Your assignment >>
From the data that follows, copy every line holding the string "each".

Data excerpt >>
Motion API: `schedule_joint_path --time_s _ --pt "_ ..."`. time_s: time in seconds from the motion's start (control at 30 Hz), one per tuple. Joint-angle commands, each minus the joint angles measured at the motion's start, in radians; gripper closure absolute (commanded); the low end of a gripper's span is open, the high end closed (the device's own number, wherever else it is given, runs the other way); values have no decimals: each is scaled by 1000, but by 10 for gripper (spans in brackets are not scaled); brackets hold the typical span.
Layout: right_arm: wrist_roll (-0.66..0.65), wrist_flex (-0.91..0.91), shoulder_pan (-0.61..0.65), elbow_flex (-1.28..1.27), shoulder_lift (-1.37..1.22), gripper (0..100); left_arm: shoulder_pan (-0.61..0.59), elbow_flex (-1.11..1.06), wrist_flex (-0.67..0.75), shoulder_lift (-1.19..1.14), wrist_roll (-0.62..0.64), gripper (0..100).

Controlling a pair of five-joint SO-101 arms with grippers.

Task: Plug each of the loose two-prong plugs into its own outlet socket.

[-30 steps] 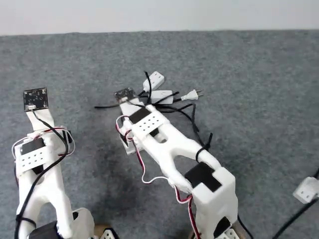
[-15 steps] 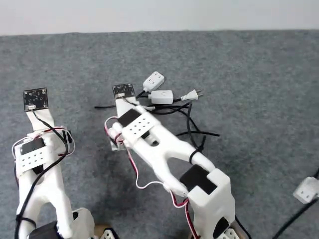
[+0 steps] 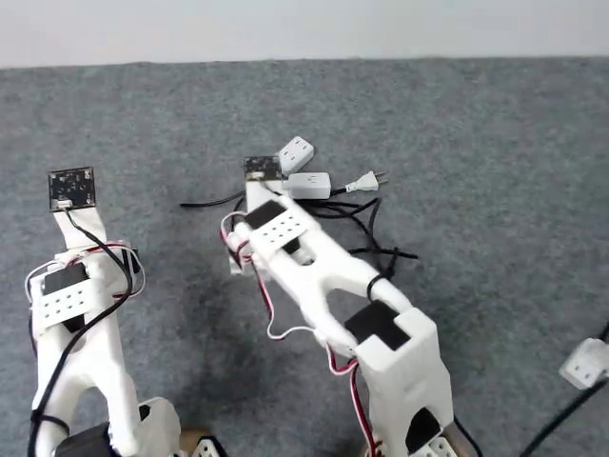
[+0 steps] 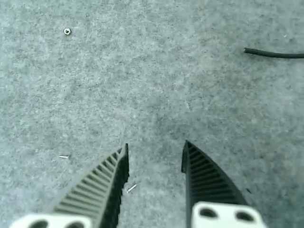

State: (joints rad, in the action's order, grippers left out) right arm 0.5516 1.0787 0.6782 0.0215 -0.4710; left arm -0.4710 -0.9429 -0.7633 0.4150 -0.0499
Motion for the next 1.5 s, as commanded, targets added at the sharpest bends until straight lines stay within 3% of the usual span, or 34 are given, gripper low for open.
schedule_joint_path --time_s 0.0,0.17,0.37,0.5,0.73,0.93,1.13,1.23,1.4,1.47 --pt "-48 -16 -53 66 16 989 9 16 21 20 -8 823" --pt "-55 93 -140 89 47 990 9 16 20 20 -8 823" --pt "-238 225 -248 97 226 990 11 16 20 20 -8 823" --pt "-307 314 -383 97 398 990 11 16 20 20 -8 823" --pt "-592 460 -682 58 559 990 12 7 25 20 -8 823" --pt "-758 335 -1041 -115 562 990 12 7 25 20 -8 823" --pt "-927 173 -1207 -305 561 986 14 5 25 20 -8 823" --pt "-967 166 -1237 -339 561 923 37 1 25 20 -9 823" --pt "-968 222 -1239 -315 567 710 77 -18 25 20 -40 822" --pt "-968 254 -1225 -285 570 690 78 -19 25 20 -41 822"
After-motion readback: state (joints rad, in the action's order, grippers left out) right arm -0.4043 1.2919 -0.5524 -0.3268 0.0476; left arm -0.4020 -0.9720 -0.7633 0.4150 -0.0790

Output for this task >>
Motion API: `schedule_joint_path --time_s _ --pt "_ ..."`. time_s: time in seconds from the motion's start (control at 30 Hz), one per tuple. Joint-angle commands, each minus the joint angles measured at the motion's start, in radians; gripper closure absolute (commanded); the low end of a gripper's span is open, the high end closed (the device's own number, wherever else it is given, runs the other way); values have no decimals: each is scaled by 1000, but by 10 for gripper (spans in brackets are not scaled); brackets hold the typical span.
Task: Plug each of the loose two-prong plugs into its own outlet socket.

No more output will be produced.